Service — The Container
What is a Service?
Services are logical containers organizing related business logic
A service is two things at once: a domain container and a deployable unit.
As a domain container, it groups related business logic — commands, subscriptions, and streams — around a single bounded context like “User Management” or “Billing.” As a deployable unit, it is the artifact you ship: one service per container in Kubernetes, one service per function in serverless, or multiple services bundled together in a monolith. The same code runs everywhere; only the runtime wiring changes.
What lives inside a service
Every service is a self-contained boundary that holds:
- Commands — synchronous operations callable from the outside world, like HTTP endpoints or RPC calls.
- Subscriptions — asynchronous reactions to events. The event producer does not know subscribers exist.
- Streams — multi-frame request/response workloads for real-time or chunked data.
- Configuration — a typed Zod schema defining service-specific settings, available to all handlers via
this.config. - Resources — typed dependencies injected at startup: database pools, HTTP clients, message producers, or any external connection.
- Stores — unified interfaces for secrets, runtime configuration, and state data.
A service itself should not contain business logic. It acts as a logical container and wiring layer. Put all implementation inside commands, subscriptions, and streams.
Service architecture at a glance
The domain-driven perspective
In domain-driven design, a service represents a bounded context — a cohesive area of business capability with clear boundaries.
- User Service handles registration, authentication, and profile management.
- Billing Service handles invoicing, payments, and subscription state.
- Notification Service handles emails, push notifications, and in-app alerts.
Each service owns its data, its contracts, and its deployment lifecycle. Services communicate through messages, not direct database access. This means the User Service owns user data; the Billing Service requests what it needs through a command or listens to events through a subscription.
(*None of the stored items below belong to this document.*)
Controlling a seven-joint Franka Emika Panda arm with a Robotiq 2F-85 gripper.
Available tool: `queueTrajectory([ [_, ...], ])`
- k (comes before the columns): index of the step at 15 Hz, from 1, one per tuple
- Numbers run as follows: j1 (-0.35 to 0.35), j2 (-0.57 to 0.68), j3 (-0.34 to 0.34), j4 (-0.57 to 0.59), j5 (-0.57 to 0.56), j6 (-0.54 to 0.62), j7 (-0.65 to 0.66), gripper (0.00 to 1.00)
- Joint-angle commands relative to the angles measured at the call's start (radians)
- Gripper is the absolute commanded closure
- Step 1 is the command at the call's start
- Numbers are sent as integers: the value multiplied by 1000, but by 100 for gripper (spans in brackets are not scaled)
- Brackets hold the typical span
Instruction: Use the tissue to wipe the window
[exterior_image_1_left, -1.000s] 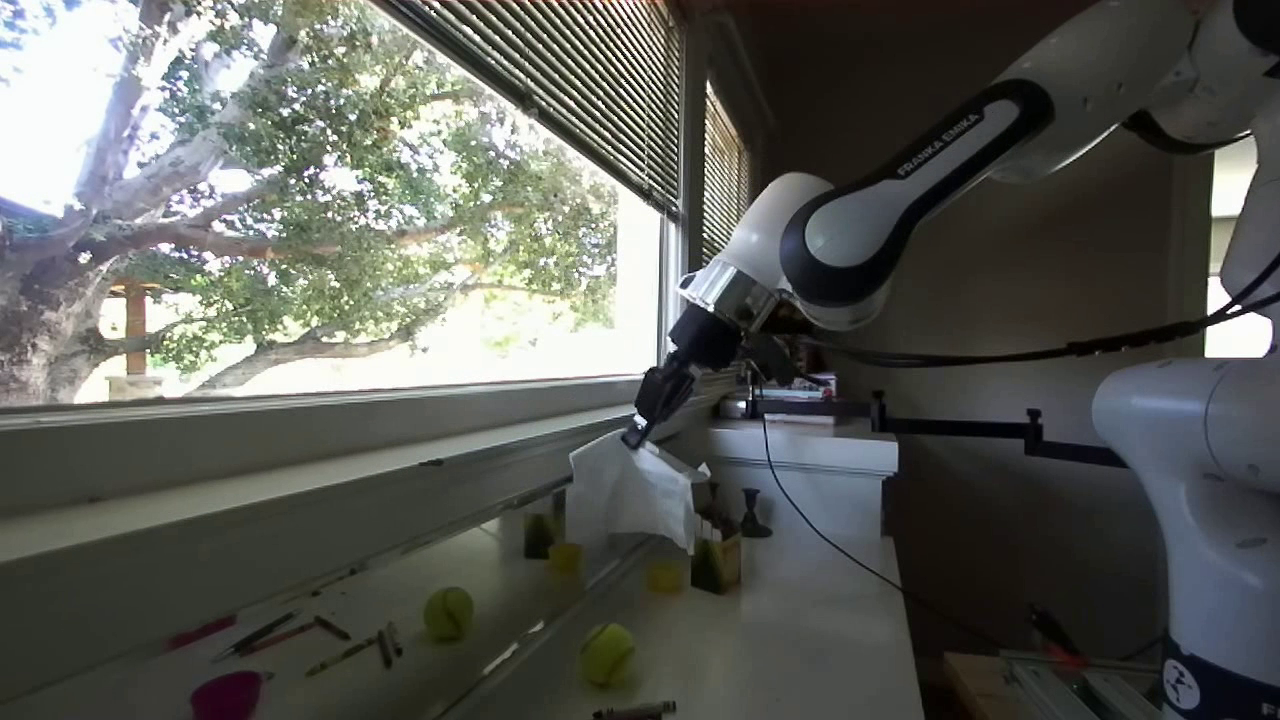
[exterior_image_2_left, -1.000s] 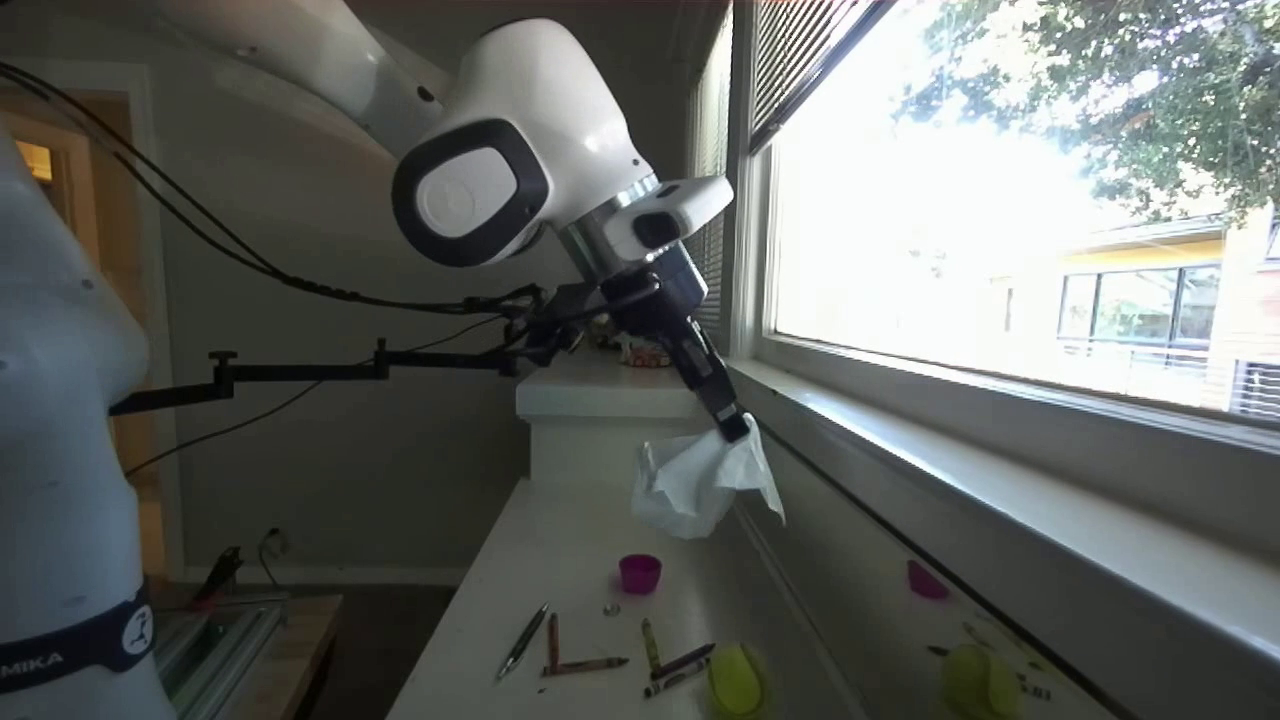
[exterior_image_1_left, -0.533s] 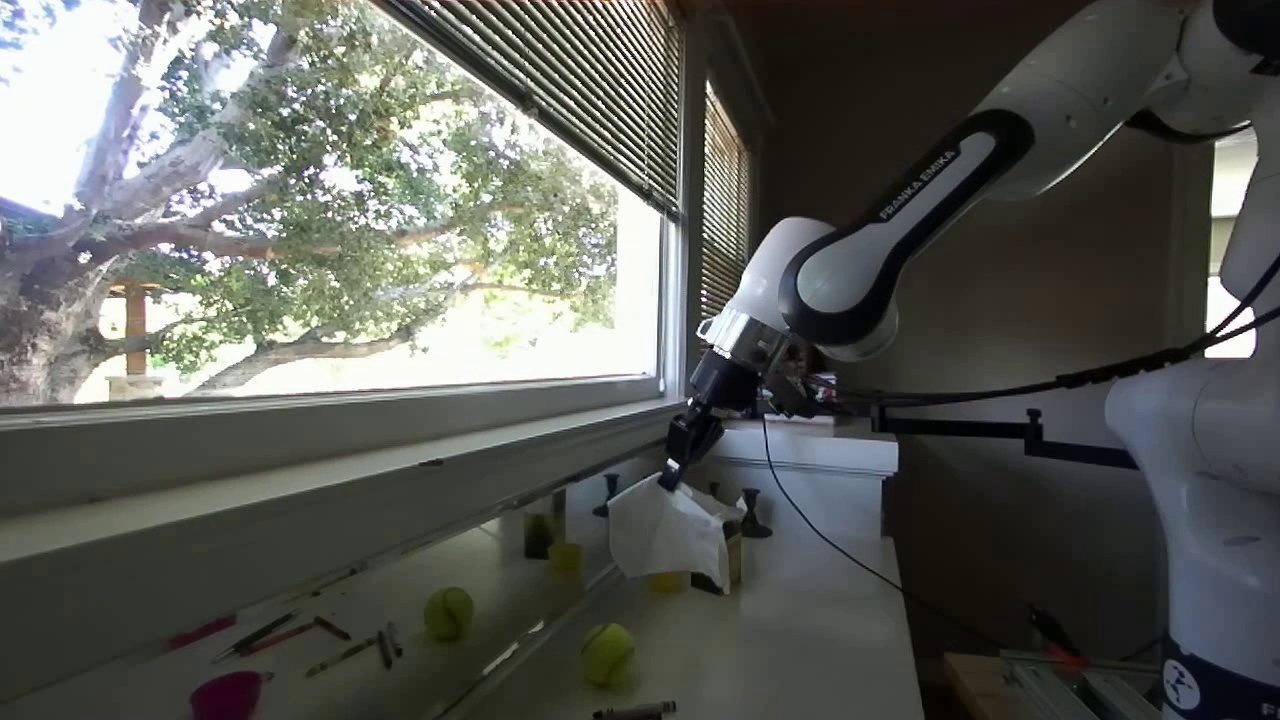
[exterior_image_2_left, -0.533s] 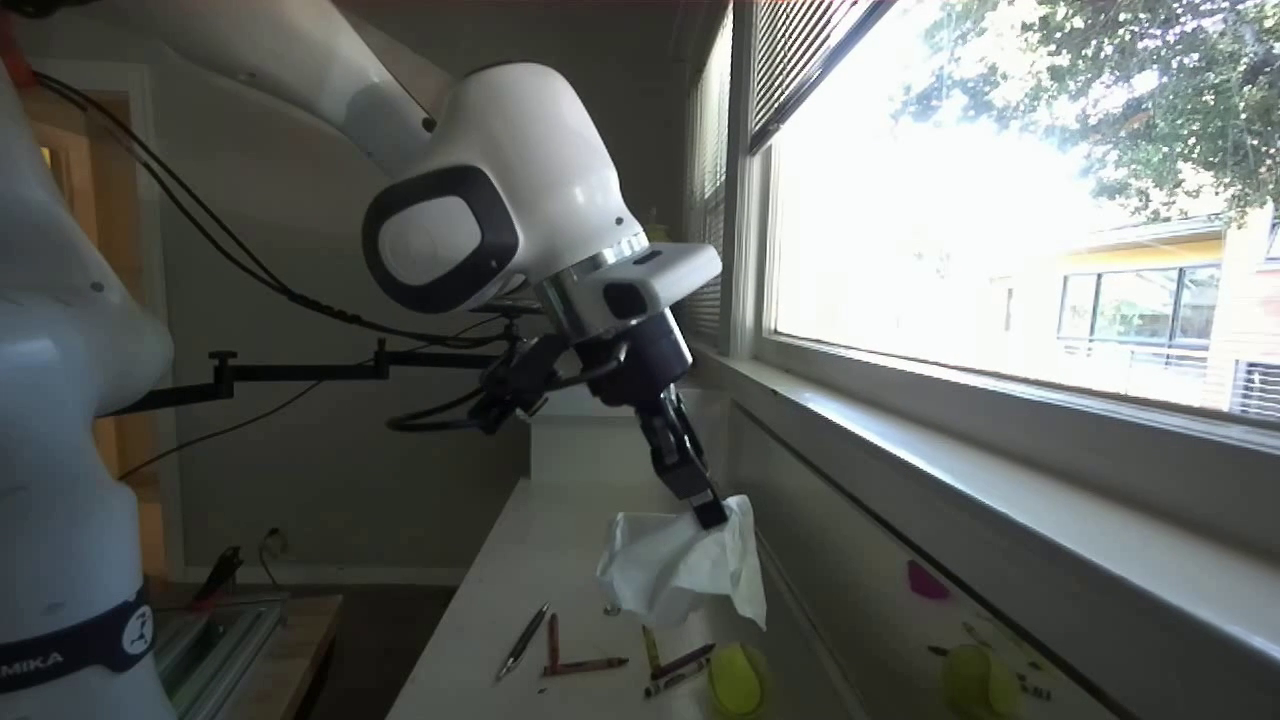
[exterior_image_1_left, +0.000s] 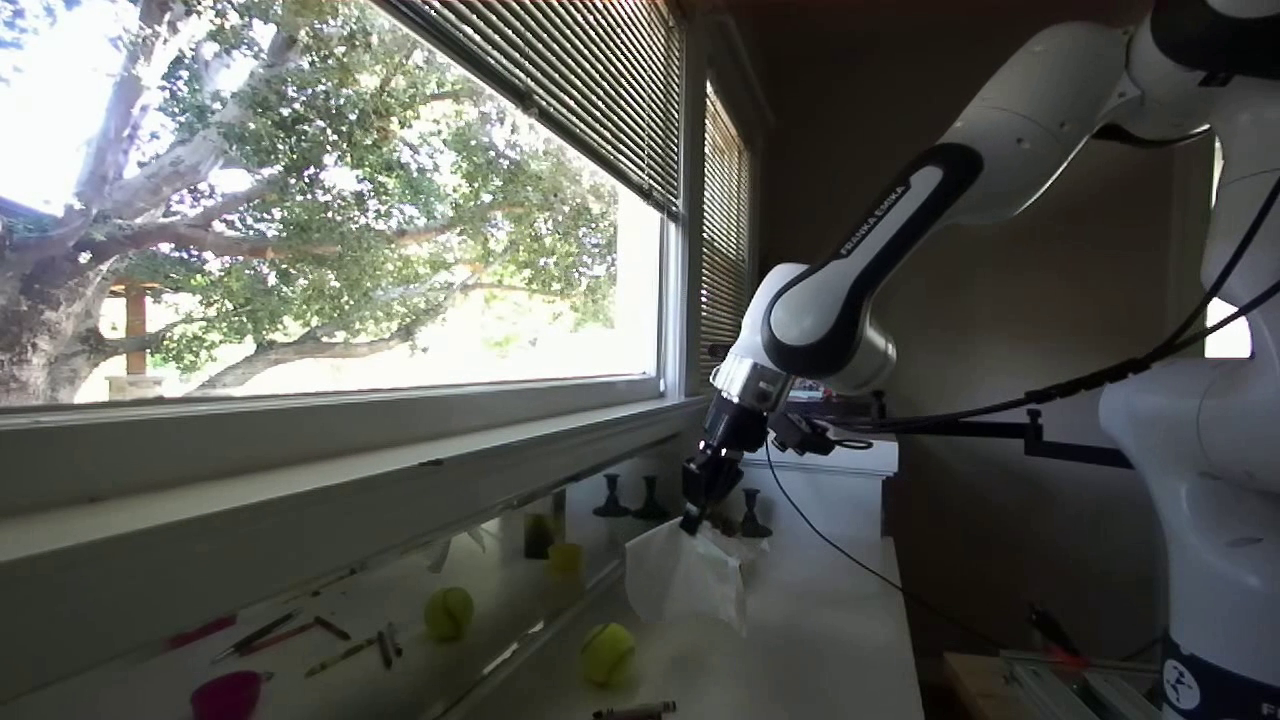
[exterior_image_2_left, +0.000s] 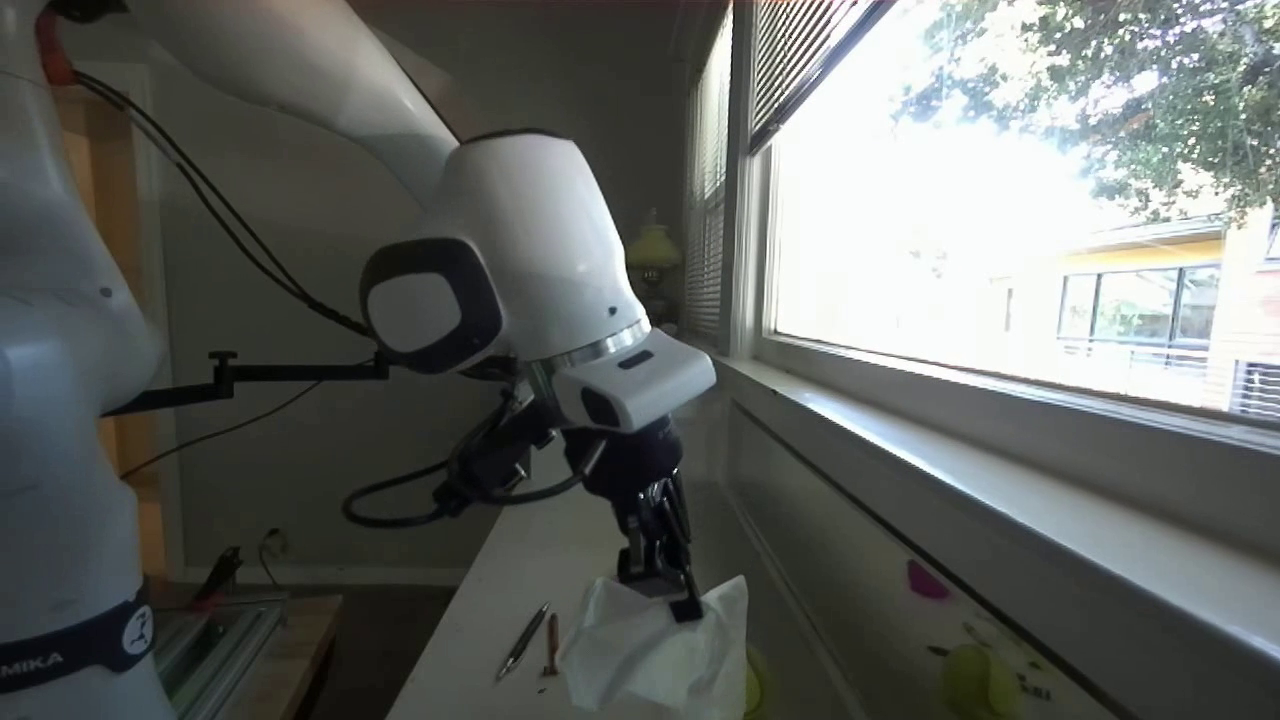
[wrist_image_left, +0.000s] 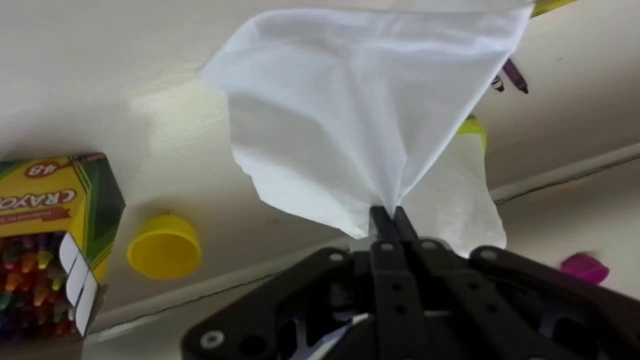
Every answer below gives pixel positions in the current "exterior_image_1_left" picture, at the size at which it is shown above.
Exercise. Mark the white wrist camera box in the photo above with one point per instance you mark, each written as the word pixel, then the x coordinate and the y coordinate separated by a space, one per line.
pixel 752 387

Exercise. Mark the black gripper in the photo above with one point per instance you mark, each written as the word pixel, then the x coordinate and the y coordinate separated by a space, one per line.
pixel 712 466

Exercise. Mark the window blind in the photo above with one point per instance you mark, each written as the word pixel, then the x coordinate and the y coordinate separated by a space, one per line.
pixel 614 77

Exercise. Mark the white tissue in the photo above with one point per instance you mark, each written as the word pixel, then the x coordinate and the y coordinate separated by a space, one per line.
pixel 674 575

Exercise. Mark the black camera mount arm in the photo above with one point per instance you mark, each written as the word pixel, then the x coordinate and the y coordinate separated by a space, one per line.
pixel 823 434

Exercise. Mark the green ball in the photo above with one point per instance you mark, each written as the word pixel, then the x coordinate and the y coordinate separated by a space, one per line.
pixel 604 654

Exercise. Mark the black candle holder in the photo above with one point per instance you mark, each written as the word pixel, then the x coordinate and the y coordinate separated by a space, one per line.
pixel 748 518

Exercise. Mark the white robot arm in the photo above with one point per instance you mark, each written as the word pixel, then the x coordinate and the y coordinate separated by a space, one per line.
pixel 1206 436

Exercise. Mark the magenta small cup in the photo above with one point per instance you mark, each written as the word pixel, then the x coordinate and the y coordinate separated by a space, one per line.
pixel 226 697
The deployable perspective
A service is also the unit of deployment. Because PURISTA separates business logic from runtime wiring, the same service code can be deployed in multiple shapes without modification:
| Deployment model | How it works |
|---|---|
| Monolith | Multiple services run in a single process, sharing an in-memory event bridge. Fastest local development. |
| Microservices | Each service runs in its own container, connected via AMQP, NATS, MQTT, or Dapr. Independent scaling and failure domains. |
| Kubernetes | Services deploy as pods with health probes, graceful shutdown, and horizontal pod autoscaling via the K8s SDK. |
| Serverless / FaaS | Individual commands deploy as functions. The service definition becomes the function signature. |
| Edge | Lightweight services run at the edge with minimal infrastructure dependencies. |
Your business logic does not change when you move from monolith to microservices. Only the event bridge adapter and resource providers change. This is the core benefit of interface-based architecture.
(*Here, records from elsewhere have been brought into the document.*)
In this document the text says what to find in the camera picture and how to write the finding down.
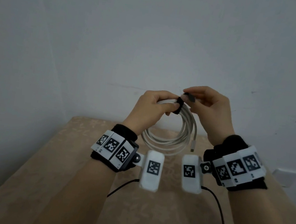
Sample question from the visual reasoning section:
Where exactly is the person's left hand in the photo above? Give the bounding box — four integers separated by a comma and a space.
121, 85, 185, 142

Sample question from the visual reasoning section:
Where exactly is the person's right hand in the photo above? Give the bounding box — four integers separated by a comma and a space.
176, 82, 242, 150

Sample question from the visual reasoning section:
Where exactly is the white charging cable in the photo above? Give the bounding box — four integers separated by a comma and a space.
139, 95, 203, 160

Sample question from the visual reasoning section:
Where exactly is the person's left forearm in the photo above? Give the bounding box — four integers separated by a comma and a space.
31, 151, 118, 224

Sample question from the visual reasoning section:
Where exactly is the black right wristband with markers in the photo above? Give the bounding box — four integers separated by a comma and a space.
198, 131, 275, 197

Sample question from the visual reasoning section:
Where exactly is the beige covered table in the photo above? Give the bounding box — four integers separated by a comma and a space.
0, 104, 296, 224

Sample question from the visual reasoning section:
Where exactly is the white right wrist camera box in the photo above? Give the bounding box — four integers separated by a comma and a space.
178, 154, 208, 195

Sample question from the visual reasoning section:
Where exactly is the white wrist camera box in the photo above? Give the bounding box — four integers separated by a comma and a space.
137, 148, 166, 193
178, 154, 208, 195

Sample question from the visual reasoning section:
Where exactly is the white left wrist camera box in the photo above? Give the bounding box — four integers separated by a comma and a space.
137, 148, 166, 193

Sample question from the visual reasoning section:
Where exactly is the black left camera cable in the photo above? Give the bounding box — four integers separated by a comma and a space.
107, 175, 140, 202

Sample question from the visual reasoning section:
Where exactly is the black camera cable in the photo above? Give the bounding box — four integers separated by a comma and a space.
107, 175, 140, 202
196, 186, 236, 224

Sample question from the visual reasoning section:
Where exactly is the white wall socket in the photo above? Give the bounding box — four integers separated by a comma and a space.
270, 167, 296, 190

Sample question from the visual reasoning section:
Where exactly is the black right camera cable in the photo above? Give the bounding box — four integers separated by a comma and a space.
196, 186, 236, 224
Event bridge and queue bridge
Services always need an event bridge for command, subscription, and stream traffic. Queues are supplied through a separate queueBridge option, letting you mix transports per use case:
import { AmqpBridge } from '@purista/amqpbridge'
import { RedisQueueBridge } from '@purista/redis-queue-bridge'
import { myV1Service } from './my-service'
const eventBridge = new AmqpBridge({ /* ... */ })
const queueBridge = new RedisQueueBridge({ /* ... */ })
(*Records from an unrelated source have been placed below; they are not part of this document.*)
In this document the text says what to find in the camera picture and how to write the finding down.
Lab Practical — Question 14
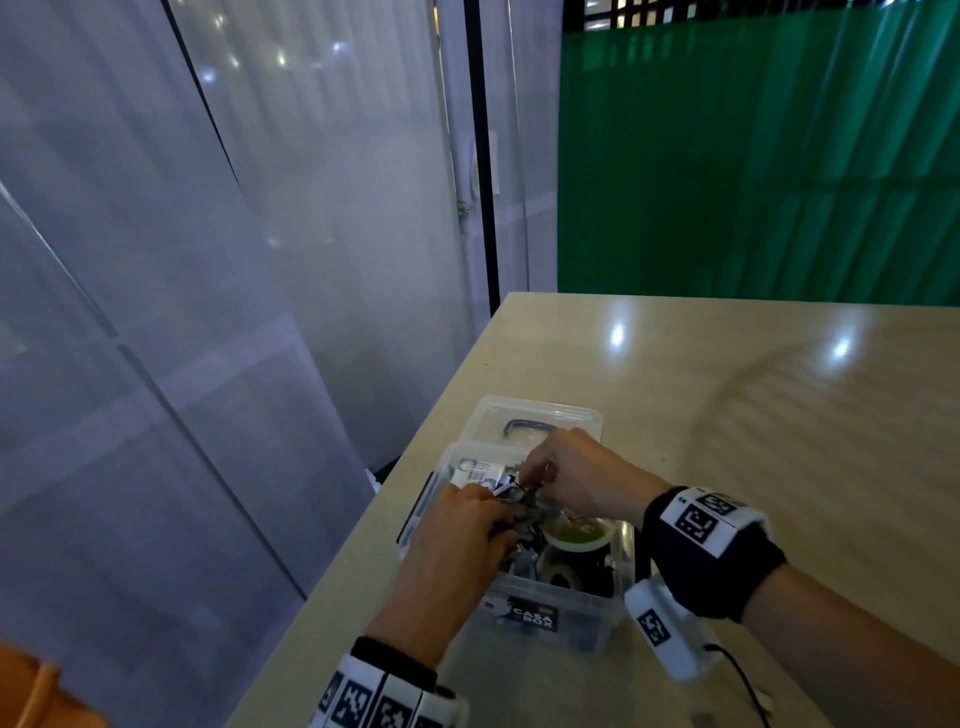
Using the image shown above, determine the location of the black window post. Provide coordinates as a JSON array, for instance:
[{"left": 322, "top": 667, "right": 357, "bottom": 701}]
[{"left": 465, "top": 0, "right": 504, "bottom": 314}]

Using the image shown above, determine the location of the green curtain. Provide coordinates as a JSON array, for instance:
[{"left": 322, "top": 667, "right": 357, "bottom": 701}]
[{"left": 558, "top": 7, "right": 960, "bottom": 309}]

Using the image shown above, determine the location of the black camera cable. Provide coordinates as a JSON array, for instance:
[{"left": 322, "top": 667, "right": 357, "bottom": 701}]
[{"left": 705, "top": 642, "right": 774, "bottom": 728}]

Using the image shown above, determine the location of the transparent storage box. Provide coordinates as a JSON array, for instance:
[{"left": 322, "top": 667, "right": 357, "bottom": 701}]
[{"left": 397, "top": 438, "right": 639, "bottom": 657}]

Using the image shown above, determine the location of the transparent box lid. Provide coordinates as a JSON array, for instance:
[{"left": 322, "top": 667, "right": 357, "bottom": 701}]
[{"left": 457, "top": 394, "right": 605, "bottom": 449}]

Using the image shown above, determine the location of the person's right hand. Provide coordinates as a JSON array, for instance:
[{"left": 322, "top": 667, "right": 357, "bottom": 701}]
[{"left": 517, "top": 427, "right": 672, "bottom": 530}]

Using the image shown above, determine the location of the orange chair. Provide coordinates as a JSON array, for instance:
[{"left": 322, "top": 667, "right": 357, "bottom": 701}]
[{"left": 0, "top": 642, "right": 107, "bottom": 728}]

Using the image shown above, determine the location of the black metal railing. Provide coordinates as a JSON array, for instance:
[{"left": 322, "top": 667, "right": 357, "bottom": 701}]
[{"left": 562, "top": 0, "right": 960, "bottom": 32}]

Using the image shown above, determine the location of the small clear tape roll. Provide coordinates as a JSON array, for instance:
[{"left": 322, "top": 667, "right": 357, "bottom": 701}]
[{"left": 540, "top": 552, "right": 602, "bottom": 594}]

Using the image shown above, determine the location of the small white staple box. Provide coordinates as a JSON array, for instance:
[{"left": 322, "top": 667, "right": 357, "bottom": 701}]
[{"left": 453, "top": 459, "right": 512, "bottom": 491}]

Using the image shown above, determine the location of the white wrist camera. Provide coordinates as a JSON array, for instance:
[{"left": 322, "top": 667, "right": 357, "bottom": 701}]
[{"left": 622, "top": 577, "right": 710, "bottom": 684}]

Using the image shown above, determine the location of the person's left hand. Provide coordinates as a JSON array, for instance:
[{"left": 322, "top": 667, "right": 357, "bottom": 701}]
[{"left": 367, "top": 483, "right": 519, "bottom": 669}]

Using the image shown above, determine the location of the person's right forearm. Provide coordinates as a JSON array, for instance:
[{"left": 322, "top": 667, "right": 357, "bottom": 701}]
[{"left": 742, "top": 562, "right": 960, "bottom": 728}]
const myService = await myV1Service.getInstance(eventBridge, {
logger,
resources,
queueBridge,
})
await myService.start()
If you skip queueBridge, PURISTA injects the in-memory default bridge automatically — convenient for tests and local development. Production deployments should always supply an explicit queue bridge.
Typical implementation order
- Define service info and create a service builder.
- Add a config schema if the service needs custom configuration.
- Define resources used by commands and subscriptions.
- Add command, subscription, and stream definitions.
- Create a service instance, provide required resources, and call
start().
When to create a new service
- You can describe the boundary in one sentence: “This service handles user authentication.”
- The handlers inside share resources and configuration.
- A single team can own the entire service.
- The service maps to a deployable unit that makes operational sense.
Common pitfalls
- Putting business logic into the service class. The service class is for wiring, not implementation.
- Mixing unrelated domains. A service called
UserAndBillingAndAnalyticsServiceis a signal to split. - Storing mutable runtime state on the service instance. Use state stores or pass data through messages.
- Treating deployment as an afterthought. Design services as deployable units from day one.
Checklist
- Service info is stable and meaningful (
serviceName,serviceVersion). - The service name describes a single domain boundary.
- Config schema is defined where needed.
- Resources are typed and passed at instance creation.
-
testServiceSetup()is present and passing. - The service can be deployed in at least two shapes without code changes.